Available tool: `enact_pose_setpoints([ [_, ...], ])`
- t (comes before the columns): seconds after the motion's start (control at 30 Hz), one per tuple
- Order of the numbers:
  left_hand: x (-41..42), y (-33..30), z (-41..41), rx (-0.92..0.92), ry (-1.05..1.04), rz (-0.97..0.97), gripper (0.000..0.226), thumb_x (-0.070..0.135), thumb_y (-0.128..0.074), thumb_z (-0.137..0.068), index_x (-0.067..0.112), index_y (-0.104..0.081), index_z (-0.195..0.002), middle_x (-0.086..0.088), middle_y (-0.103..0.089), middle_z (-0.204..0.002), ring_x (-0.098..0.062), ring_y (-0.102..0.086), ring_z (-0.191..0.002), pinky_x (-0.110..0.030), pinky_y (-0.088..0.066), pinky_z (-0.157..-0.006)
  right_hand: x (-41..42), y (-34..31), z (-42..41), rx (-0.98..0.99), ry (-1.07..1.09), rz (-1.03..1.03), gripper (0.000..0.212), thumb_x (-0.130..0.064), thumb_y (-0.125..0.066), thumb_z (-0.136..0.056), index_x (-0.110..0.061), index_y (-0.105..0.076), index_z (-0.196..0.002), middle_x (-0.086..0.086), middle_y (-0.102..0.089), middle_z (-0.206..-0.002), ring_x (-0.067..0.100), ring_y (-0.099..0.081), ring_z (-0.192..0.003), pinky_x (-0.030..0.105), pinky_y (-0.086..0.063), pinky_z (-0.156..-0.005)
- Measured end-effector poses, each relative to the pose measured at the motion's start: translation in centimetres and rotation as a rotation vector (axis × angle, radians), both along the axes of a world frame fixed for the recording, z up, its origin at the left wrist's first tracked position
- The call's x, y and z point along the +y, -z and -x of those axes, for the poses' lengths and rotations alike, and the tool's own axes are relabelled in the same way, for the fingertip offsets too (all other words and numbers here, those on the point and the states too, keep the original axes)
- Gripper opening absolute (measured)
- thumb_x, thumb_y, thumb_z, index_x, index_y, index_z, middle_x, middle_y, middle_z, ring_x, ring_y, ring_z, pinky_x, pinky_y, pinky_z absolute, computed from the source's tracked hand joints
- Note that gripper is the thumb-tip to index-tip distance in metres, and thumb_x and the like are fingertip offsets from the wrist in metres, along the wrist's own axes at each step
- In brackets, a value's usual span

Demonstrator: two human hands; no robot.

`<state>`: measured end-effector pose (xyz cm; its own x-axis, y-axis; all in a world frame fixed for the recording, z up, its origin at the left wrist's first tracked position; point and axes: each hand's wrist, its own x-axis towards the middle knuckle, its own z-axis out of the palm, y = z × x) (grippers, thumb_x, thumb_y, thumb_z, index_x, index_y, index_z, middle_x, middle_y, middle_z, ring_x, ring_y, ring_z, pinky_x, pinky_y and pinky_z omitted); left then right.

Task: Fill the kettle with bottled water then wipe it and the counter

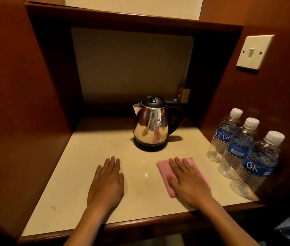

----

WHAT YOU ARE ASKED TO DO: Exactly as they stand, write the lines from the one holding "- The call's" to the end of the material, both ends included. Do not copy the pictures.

ANSWER FOR THIS EXERCISE:
- The call's x, y and z point along the +y, -z and -x of those axes, for the poses' lengths and rotations alike, and the tool's own axes are relabelled in the same way, for the fingertip offsets too (all other words and numbers here, those on the point and the states too, keep the original axes)
- Gripper opening absolute (measured)
- thumb_x, thumb_y, thumb_z, index_x, index_y, index_z, middle_x, middle_y, middle_z, ring_x, ring_y, ring_z, pinky_x, pinky_y, pinky_z absolute, computed from the source's tracked hand joints
- Note that gripper is the thumb-tip to index-tip distance in metres, and thumb_x and the like are fingertip offsets from the wrist in metres, along the wrist's own axes at each step
- In brackets, a value's usual span

Demonstrator: two human hands; no robot.

`<state>`: measured end-effector pose (xyz cm; its own x-axis, y-axis; all in a world frame fixed for the recording, z up, its origin at the left wrist's first tracked position; point and axes: each hand's wrist, its own x-axis towards the middle knuckle, its own z-axis out of the palm, y = z × x) (grippers, thumb_x, thumb_y, thumb_z, index_x, index_y, index_z, middle_x, middle_y, middle_z, ring_x, ring_y, ring_z, pinky_x, pinky_y and pinky_z omitted); left then right.

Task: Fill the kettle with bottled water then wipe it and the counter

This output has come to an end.